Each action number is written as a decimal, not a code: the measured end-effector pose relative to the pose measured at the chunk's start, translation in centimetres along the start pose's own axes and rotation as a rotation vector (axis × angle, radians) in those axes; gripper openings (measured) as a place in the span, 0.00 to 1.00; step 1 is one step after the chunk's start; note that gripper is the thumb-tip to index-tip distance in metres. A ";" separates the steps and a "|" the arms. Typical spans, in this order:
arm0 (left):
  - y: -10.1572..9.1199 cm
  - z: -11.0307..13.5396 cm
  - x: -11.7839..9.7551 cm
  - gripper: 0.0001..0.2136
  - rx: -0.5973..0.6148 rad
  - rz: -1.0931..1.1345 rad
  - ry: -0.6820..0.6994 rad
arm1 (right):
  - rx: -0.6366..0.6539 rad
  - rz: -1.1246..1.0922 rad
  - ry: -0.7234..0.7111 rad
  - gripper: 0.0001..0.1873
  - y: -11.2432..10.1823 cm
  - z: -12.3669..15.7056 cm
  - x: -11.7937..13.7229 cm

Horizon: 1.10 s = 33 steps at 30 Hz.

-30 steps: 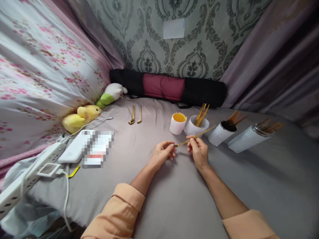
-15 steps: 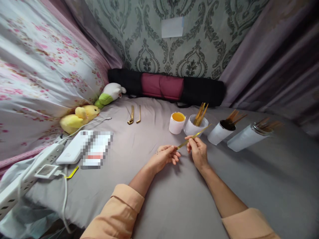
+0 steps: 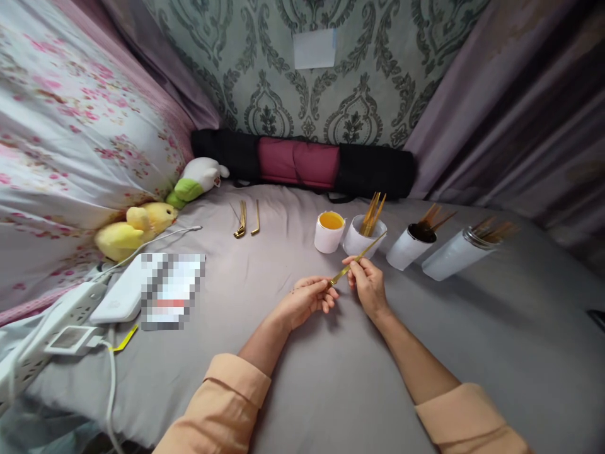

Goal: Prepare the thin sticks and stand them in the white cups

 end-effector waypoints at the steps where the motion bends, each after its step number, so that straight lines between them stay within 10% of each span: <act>1: 0.0 0.0 0.0 0.07 0.002 0.000 0.001 | -0.002 0.003 0.000 0.12 0.0 0.0 0.0; 33: -0.1 -0.1 0.1 0.08 0.047 0.046 0.039 | -0.089 0.000 -0.037 0.19 -3.2 -2.7 3.7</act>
Point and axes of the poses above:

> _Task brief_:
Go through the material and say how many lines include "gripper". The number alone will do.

> _Reply_:
3